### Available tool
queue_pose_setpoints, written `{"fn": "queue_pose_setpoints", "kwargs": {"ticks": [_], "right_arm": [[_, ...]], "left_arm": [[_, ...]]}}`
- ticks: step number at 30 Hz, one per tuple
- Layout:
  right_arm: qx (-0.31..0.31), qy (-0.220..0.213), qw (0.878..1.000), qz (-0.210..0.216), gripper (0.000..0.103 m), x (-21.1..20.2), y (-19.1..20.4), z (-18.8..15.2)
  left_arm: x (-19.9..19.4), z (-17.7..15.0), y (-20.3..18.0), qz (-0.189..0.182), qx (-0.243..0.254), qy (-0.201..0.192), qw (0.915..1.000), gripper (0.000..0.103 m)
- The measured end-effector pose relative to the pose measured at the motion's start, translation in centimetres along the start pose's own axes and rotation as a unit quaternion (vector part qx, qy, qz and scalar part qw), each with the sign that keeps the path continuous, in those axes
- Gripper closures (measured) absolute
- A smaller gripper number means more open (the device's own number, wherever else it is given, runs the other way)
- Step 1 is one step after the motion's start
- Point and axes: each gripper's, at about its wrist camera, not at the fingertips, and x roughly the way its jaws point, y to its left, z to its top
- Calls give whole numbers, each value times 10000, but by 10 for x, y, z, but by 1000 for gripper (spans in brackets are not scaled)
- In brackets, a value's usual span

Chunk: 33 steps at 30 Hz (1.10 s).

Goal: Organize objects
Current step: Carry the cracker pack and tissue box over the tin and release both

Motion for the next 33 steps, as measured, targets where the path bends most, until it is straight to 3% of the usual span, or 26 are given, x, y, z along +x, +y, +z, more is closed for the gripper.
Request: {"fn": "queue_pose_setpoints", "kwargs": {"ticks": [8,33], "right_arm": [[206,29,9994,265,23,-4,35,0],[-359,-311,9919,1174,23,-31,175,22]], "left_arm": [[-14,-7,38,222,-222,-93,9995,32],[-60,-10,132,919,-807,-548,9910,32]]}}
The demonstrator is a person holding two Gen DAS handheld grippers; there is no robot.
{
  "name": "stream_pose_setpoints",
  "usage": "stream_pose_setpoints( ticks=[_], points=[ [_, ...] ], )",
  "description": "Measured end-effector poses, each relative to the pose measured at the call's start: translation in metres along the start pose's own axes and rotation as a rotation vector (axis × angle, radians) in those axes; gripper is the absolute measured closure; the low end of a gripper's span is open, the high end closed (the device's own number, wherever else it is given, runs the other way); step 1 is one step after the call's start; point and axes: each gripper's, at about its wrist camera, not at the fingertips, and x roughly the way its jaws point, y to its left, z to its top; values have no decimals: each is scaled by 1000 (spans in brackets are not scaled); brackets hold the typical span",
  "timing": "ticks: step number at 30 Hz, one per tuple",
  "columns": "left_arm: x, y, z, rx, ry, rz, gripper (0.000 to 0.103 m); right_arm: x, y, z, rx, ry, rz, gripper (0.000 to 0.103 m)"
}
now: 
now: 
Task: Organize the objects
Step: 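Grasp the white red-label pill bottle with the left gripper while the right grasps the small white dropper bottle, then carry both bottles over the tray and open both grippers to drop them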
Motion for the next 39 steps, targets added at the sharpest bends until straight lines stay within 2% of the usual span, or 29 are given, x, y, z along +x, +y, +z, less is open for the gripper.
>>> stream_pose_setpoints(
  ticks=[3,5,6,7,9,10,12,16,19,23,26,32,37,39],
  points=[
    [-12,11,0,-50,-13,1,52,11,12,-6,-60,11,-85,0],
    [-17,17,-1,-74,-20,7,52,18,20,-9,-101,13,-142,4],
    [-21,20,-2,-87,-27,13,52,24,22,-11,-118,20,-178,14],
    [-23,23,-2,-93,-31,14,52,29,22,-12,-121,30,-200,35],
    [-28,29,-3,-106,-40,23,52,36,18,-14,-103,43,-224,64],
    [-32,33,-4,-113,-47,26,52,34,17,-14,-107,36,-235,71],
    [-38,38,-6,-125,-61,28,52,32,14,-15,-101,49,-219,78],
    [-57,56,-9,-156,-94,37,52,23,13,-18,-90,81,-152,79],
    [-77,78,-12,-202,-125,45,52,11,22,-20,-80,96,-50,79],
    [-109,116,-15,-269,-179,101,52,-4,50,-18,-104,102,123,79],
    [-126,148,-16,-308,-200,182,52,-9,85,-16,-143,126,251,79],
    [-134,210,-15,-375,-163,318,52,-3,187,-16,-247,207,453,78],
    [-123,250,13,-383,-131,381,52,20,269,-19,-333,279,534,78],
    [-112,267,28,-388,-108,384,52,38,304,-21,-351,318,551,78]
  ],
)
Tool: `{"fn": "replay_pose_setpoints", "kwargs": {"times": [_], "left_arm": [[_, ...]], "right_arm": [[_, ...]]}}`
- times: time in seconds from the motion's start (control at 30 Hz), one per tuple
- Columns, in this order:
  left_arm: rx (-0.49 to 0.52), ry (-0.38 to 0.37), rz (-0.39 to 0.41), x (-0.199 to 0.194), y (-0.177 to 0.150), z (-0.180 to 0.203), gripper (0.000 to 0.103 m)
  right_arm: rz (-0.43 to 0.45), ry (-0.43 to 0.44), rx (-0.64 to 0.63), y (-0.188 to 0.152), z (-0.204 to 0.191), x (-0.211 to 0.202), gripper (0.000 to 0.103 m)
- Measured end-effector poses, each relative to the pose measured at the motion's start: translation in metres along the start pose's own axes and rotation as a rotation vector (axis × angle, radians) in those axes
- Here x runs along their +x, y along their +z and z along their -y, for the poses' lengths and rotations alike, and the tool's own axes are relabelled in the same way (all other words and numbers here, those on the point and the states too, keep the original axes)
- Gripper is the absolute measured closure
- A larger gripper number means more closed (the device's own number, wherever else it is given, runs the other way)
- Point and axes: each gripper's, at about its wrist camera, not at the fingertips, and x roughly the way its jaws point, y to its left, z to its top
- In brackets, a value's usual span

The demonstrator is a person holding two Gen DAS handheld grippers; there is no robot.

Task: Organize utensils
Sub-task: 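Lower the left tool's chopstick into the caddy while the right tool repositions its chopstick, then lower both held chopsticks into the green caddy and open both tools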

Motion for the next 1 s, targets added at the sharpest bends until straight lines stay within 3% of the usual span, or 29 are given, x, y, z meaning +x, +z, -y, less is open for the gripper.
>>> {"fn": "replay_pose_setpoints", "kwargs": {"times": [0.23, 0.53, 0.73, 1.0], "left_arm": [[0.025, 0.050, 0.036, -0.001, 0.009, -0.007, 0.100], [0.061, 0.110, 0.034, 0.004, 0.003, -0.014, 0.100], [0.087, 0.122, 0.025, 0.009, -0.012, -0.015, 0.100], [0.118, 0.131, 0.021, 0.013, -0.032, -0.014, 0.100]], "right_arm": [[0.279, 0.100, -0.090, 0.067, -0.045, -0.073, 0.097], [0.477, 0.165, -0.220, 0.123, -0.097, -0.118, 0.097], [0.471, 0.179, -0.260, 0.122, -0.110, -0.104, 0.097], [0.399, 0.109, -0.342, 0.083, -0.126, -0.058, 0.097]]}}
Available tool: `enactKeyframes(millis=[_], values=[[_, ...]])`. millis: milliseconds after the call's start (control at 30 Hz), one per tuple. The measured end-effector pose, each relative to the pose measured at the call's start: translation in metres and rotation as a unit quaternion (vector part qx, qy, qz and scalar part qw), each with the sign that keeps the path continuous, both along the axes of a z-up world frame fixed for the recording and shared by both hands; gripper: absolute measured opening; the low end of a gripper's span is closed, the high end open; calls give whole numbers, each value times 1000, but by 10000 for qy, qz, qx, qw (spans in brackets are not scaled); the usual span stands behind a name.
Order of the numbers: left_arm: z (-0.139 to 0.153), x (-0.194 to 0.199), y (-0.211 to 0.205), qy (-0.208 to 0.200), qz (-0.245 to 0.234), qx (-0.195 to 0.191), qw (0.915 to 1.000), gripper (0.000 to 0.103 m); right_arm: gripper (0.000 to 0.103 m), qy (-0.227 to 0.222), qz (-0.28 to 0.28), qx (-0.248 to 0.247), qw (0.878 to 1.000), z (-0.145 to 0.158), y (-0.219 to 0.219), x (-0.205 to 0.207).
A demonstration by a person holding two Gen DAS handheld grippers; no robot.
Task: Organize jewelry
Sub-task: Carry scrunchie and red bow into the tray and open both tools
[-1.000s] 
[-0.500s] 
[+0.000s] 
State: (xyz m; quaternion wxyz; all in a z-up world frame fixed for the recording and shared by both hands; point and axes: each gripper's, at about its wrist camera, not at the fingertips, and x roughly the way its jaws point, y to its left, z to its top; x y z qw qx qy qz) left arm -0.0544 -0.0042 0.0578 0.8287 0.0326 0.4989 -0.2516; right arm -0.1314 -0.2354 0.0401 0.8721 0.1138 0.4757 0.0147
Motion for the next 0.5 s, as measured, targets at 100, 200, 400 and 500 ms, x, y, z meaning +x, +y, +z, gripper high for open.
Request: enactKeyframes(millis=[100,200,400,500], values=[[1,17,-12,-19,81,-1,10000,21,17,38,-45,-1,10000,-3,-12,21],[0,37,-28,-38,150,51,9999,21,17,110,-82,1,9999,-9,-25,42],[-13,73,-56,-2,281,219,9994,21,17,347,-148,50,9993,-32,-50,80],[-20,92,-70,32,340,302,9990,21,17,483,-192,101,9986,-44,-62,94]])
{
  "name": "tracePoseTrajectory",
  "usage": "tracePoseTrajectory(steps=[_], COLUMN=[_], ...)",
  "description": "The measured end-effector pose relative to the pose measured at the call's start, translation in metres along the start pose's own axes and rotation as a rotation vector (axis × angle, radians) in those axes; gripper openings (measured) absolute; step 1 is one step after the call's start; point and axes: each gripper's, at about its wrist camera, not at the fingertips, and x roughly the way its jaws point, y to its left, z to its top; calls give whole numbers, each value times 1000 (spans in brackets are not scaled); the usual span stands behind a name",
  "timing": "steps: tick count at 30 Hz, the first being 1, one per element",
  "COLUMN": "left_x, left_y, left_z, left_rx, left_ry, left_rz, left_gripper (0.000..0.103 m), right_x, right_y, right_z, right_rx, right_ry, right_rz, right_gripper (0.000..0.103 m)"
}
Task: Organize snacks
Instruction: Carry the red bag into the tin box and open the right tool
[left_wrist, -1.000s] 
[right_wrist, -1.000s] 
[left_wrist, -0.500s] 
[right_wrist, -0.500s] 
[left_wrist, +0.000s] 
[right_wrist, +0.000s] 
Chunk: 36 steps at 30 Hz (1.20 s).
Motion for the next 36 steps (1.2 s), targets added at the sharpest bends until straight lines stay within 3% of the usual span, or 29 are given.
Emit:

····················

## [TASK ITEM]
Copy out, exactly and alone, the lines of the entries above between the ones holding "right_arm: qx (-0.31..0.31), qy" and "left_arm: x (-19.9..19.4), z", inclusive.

## [SOLUTION TO THIS EXERCISE]
  right_arm: qx (-0.31..0.31), qy (-0.220..0.213), qw (0.878..1.000), qz (-0.210..0.216), gripper (0.000..0.103 m), x (-21.1..20.2), y (-19.1..20.4), z (-18.8..15.2)
  left_arm: x (-19.9..19.4), z (-17.7..15.0), y (-20.3..18.0), qz (-0.189..0.182), qx (-0.243..0.254), qy (-0.201..0.192), qw (0.915..1.000), gripper (0.000..0.103 m)

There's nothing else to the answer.